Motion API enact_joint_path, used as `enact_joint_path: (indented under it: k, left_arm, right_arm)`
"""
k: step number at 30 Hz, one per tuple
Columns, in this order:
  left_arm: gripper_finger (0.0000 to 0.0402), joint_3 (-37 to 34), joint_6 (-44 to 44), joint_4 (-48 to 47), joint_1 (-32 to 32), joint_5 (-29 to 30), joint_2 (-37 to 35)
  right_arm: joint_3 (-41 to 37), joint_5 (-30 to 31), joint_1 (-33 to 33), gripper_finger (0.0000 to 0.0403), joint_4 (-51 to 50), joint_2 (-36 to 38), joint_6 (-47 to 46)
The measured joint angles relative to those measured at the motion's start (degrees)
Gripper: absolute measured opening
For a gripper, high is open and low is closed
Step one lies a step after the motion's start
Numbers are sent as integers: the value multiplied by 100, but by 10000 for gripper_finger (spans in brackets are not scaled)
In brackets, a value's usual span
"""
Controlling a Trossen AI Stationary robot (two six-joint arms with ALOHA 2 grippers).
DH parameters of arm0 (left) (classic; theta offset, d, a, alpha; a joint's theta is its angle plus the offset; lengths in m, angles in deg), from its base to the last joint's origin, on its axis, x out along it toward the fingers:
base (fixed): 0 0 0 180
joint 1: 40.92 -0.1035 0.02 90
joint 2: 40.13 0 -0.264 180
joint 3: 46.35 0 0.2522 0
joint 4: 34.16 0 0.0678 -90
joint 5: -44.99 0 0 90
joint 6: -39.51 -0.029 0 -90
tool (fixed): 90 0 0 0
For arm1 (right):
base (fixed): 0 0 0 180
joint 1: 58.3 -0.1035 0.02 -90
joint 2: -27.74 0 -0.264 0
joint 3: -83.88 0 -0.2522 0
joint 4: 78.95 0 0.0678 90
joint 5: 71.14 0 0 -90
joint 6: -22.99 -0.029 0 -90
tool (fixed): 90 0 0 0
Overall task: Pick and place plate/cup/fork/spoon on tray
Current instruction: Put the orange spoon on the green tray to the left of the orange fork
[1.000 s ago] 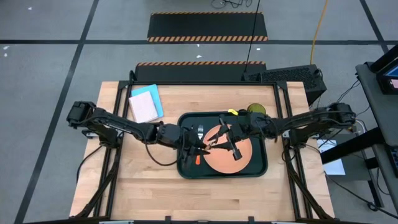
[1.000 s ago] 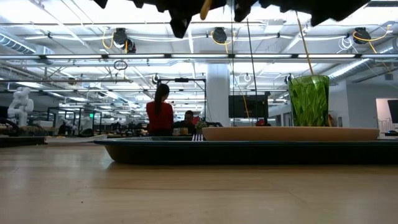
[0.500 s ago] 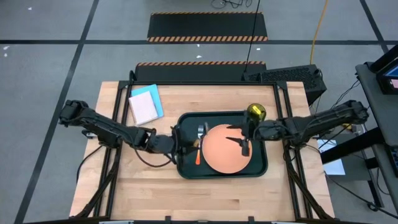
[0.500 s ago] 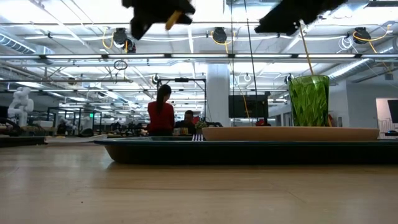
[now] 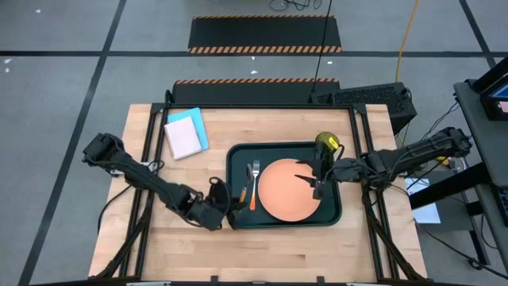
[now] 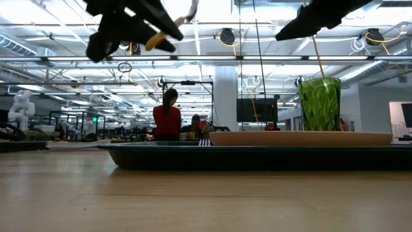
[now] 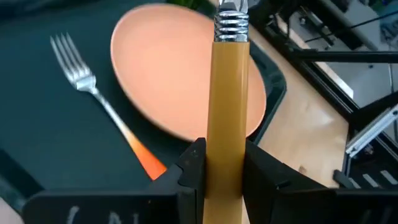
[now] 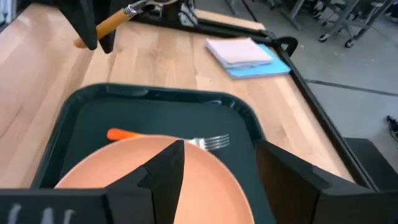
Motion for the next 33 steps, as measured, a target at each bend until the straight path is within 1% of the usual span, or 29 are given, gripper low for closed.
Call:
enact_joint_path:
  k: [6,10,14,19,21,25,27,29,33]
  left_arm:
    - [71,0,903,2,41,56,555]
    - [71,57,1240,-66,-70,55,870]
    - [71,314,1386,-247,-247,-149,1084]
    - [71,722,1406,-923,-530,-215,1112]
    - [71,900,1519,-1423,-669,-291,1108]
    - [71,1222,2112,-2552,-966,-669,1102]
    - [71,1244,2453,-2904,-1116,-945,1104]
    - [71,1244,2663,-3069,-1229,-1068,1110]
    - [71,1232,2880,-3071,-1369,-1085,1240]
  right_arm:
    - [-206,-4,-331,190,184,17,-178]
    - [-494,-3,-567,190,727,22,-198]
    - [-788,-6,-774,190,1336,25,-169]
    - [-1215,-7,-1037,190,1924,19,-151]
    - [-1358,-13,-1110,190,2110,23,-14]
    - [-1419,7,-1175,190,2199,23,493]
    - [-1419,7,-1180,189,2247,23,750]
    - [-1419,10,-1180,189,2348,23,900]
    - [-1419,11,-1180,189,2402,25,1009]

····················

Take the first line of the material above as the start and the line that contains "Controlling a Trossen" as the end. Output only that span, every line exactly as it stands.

Exercise output →
Motion API enact_joint_path, used as `enact_joint_path: (indented under it: k, left_arm, right_arm)`
"""
k: step number at 30 Hz, one per tuple
Columns, in this order:
  left_arm: gripper_finger (0.0000 to 0.0402), joint_3 (-37 to 34), joint_6 (-44 to 44), joint_4 (-48 to 47), joint_1 (-32 to 32), joint_5 (-29 to 30), joint_2 (-37 to 35)
  right_arm: joint_3 (-41 to 37), joint_5 (-30 to 31), joint_1 (-33 to 33), gripper_finger (0.0000 to 0.0403), joint_4 (-51 to 50), joint_2 (-36 to 38), joint_6 (-47 to 46)
The measured joint angles relative to those measured at the motion's start (degrees)
Gripper: absolute measured opening
For a gripper, high is open and low is closed
Step one lies a step after the motion's start
Numbers are sent as integers: the value multiplied by 100, but by 10000 for gripper_finger (spans in brackets are not scaled)
In brackets, a value's usual span
"""
Controlling a Trossen AI Stationary robot (two six-joint arms with ALOHA 2 grippers).

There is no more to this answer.